The code field explains the nature of the timeout :
Code Value                           Meaning
0                                    TIME-TO-LIVE COUNT EXCEEDED
1                                    FRAGMENT REASSEMBLY TIME EXCEEDED
Fragment reassembly refers to the task of collecting all the fragments from a datagram.

Reprting Other Problems :
When a gateway or host finds problems with a datagram not covered by previous ICMP error messages it sends a parameter problem message to the original source.To make the message unambigous, the sender uses the POINTER field in the message header to identify the octet in the datagram that caused the problem. Code 1 is used to report that a required option is missing; the POINTER field is not used for code 1.
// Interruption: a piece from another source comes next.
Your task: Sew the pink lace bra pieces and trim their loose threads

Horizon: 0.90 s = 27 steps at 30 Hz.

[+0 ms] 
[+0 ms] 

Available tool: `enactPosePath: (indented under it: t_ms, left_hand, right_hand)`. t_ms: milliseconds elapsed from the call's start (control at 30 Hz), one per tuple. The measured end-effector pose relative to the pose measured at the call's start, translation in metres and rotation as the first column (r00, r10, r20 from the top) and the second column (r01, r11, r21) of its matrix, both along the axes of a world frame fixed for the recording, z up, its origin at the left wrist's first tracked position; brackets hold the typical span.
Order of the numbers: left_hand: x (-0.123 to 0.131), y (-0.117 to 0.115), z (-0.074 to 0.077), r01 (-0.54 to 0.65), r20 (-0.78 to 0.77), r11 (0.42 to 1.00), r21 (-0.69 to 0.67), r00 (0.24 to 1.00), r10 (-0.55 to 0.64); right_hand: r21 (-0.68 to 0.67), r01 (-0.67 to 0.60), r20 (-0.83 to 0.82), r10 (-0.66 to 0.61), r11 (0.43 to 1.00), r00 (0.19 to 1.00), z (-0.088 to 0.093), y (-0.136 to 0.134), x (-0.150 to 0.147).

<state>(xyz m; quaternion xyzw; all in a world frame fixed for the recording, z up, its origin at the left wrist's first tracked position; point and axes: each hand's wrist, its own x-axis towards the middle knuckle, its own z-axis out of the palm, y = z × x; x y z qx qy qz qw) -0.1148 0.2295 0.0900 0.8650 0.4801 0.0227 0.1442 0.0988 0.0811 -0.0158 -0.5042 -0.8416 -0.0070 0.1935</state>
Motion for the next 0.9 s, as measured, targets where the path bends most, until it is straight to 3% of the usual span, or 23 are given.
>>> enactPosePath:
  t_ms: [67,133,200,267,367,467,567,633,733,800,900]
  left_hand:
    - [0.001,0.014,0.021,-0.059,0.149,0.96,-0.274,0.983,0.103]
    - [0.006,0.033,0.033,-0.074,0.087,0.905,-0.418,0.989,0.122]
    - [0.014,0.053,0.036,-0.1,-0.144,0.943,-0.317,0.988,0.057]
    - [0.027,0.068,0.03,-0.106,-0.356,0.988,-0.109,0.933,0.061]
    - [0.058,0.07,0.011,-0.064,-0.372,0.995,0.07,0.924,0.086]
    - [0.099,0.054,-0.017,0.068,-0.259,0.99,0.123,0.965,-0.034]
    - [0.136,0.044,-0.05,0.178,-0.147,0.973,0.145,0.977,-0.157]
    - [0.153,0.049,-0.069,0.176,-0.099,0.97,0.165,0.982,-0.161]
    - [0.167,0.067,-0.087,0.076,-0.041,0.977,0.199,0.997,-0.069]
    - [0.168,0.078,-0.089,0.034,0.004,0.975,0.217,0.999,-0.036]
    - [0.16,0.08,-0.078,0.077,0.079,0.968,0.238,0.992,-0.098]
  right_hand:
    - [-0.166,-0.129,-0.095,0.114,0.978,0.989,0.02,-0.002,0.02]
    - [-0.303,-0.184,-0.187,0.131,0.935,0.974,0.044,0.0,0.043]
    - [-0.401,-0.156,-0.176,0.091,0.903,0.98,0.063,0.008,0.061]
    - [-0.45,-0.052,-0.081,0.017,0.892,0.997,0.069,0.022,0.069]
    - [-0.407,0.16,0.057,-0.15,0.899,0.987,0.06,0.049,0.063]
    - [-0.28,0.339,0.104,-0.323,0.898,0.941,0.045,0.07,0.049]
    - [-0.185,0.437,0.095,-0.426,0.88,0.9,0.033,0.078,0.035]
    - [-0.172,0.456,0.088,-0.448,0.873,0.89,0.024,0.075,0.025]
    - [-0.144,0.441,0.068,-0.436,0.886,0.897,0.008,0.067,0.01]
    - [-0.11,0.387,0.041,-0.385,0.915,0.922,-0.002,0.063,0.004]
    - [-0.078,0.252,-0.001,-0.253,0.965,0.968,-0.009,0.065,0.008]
Clock Synchronization nd Transmit the estimation :
ICMP messages are used to obtain the time from another machine.A requesting machine sends an ICMP timestamp request message to another machine, asking that the second machine return its current value of the time of day. The receiving machine returns a timestamp reply back to the machine making the request. TCP/IP protocol suite includes several protocols that can be used to synchronize clocks. This is one of the simplest techniques used by TCP/IP. The TYPE field idintifies the message as a request (13 ) or a reply ( 14 ); the IDENTIFIER and SEQUENCE NUMBER fields are used by the source to associate replies with requests.The ORIGINATE TIMESTAMP filed is filled in by the original sendet just before the packet is transmitted, the RECEIVE TIMESTAMP field is filled immediately upon receipt of a request, and the TRANSMIT TIMESTAMP field is filled immediately before the reply is transmitted. Hosts use the three timestamp fields to compute estimates of the delay time between them and to synchronize their clock.A host can compute the total time required for a request to travel to a destination, be transformed into a reply, and return. In practice, accurate estimation of round-trip delay can be difficult and substantially restirct the utility of ICMP timestanp messages.To obtain an accurate estimate to round trip delay one must take many measurements and average them.

Obtaining a Subnet Mask:
Subnet addressing is used by the hosts to extract some bits in the hostid portion of their IP address to identify a physical network.To participate in subnet addressing, hosts need to know which bits of the 32-bit internet address correspond to the physical network and which correspond to host identifiers. The information needed to interpret the address is represented in a 32-bit quatity called the subnet mask. To learn the subnet mask used for the local network, a machine can send an address mask request message to a gateway and receive an address mask reply. The TYPE field in an address mask message specifies whether the message is a request ( 17 ) or a reply ( 18 ). A reply contains the nework's subnet address mask in the ADDRESS MASK field.The IDENTIFIER and SEQUENCE NUMBER fields allow a machine to associate replies with requests.